** Your objective **
A word-for-word repetition of the records beneath this task is the expected answer.

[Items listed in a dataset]
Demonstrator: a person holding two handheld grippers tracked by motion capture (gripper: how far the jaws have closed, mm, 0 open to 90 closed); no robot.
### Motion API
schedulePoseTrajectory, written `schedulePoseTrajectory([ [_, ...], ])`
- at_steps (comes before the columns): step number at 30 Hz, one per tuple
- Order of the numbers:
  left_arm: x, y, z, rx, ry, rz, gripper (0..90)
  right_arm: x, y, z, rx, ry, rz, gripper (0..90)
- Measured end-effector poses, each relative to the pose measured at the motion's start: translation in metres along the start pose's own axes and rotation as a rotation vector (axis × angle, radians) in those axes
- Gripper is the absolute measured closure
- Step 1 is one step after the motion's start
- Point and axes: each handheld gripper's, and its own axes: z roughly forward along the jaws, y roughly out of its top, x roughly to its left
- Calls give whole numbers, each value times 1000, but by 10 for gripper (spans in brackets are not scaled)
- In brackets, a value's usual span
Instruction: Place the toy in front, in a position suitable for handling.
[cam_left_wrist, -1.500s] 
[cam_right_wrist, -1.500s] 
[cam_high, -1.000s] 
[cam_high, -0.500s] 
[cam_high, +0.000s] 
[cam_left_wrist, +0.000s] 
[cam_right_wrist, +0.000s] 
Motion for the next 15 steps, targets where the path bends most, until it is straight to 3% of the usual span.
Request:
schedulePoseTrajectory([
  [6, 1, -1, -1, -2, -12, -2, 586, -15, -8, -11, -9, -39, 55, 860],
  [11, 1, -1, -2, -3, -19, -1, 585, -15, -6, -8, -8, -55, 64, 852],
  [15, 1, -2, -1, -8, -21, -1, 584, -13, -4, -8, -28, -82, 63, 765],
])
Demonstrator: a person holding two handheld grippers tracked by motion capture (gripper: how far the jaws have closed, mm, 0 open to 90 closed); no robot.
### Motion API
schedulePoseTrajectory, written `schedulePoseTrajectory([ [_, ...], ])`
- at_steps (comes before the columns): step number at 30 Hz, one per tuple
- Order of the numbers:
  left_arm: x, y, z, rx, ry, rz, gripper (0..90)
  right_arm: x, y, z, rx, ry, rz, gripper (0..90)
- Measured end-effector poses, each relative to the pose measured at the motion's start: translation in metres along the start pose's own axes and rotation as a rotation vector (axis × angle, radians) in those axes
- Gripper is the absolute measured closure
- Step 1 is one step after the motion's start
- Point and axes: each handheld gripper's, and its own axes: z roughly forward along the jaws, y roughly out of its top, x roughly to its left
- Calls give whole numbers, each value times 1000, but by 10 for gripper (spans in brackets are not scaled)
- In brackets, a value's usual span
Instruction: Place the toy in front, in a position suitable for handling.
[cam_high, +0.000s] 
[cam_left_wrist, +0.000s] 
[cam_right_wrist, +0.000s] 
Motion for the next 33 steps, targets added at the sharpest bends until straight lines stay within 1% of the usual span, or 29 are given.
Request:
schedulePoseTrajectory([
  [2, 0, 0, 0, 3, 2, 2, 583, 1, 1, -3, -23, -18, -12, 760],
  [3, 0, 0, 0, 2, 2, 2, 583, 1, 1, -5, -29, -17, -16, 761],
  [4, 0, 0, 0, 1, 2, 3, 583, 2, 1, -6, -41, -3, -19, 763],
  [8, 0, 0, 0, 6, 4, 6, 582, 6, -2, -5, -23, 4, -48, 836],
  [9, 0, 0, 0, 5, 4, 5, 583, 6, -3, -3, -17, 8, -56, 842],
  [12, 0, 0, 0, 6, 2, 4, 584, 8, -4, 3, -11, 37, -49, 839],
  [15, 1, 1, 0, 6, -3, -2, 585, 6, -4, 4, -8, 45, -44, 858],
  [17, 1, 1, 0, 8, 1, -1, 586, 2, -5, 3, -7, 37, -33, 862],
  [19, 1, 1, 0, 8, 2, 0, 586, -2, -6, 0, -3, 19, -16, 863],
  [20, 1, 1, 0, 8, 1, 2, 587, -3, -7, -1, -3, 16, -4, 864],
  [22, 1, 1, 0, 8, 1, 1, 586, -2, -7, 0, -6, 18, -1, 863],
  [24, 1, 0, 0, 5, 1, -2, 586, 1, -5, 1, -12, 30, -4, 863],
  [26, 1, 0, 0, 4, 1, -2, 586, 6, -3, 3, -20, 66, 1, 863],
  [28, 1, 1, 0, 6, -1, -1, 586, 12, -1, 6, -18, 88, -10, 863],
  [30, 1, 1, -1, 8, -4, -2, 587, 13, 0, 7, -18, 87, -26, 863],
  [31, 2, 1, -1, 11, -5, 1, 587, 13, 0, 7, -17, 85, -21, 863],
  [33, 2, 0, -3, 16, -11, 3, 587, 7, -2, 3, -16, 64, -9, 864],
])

** Your solution **
Demonstrator: a person holding two handheld grippers tracked by motion capture (gripper: how far the jaws have closed, mm, 0 open to 90 closed); no robot.
### Motion API
schedulePoseTrajectory, written `schedulePoseTrajectory([ [_, ...], ])`
- at_steps (comes before the columns): step number at 30 Hz, one per tuple
- Order of the numbers:
  left_arm: x, y, z, rx, ry, rz, gripper (0..90)
  right_arm: x, y, z, rx, ry, rz, gripper (0..90)
- Measured end-effector poses, each relative to the pose measured at the motion's start: translation in metres along the start pose's own axes and rotation as a rotation vector (axis × angle, radians) in those axes
- Gripper is the absolute measured closure
- Step 1 is one step after the motion's start
- Point and axes: each handheld gripper's, and its own axes: z roughly forward along the jaws, y roughly out of its top, x roughly to its left
- Calls give whole numbers, each value times 1000, but by 10 for gripper (spans in brackets are not scaled)
- In brackets, a value's usual span
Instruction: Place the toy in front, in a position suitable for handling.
[cam_left_wrist, -1.500s] 
[cam_right_wrist, -1.500s] 
[cam_high, -1.000s] 
[cam_high, -0.500s] 
[cam_high, +0.000s] 
[cam_left_wrist, +0.000s] 
[cam_right_wrist, +0.000s] 
Motion for the next 15 steps, targets where the path bends most, until it is straight to 3% of the usual span.
Request:
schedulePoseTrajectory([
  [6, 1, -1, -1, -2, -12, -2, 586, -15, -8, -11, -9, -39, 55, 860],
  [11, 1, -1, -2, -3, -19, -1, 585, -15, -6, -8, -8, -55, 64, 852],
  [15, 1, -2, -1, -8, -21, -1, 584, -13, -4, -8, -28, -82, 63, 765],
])
Demonstrator: a person holding two handheld grippers tracked by motion capture (gripper: how far the jaws have closed, mm, 0 open to 90 closed); no robot.
### Motion API
schedulePoseTrajectory, written `schedulePoseTrajectory([ [_, ...], ])`
- at_steps (comes before the columns): step number at 30 Hz, one per tuple
- Order of the numbers:
  left_arm: x, y, z, rx, ry, rz, gripper (0..90)
  right_arm: x, y, z, rx, ry, rz, gripper (0..90)
- Measured end-effector poses, each relative to the pose measured at the motion's start: translation in metres along the start pose's own axes and rotation as a rotation vector (axis × angle, radians) in those axes
- Gripper is the absolute measured closure
- Step 1 is one step after the motion's start
- Point and axes: each handheld gripper's, and its own axes: z roughly forward along the jaws, y roughly out of its top, x roughly to its left
- Calls give whole numbers, each value times 1000, but by 10 for gripper (spans in brackets are not scaled)
- In brackets, a value's usual span
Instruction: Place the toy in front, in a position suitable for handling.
[cam_high, +0.000s] 
[cam_left_wrist, +0.000s] 
[cam_right_wrist, +0.000s] 
Motion for the next 33 steps, targets added at the sharpest bends until straight lines stay within 1% of the usual span, or 29 are given.
Request:
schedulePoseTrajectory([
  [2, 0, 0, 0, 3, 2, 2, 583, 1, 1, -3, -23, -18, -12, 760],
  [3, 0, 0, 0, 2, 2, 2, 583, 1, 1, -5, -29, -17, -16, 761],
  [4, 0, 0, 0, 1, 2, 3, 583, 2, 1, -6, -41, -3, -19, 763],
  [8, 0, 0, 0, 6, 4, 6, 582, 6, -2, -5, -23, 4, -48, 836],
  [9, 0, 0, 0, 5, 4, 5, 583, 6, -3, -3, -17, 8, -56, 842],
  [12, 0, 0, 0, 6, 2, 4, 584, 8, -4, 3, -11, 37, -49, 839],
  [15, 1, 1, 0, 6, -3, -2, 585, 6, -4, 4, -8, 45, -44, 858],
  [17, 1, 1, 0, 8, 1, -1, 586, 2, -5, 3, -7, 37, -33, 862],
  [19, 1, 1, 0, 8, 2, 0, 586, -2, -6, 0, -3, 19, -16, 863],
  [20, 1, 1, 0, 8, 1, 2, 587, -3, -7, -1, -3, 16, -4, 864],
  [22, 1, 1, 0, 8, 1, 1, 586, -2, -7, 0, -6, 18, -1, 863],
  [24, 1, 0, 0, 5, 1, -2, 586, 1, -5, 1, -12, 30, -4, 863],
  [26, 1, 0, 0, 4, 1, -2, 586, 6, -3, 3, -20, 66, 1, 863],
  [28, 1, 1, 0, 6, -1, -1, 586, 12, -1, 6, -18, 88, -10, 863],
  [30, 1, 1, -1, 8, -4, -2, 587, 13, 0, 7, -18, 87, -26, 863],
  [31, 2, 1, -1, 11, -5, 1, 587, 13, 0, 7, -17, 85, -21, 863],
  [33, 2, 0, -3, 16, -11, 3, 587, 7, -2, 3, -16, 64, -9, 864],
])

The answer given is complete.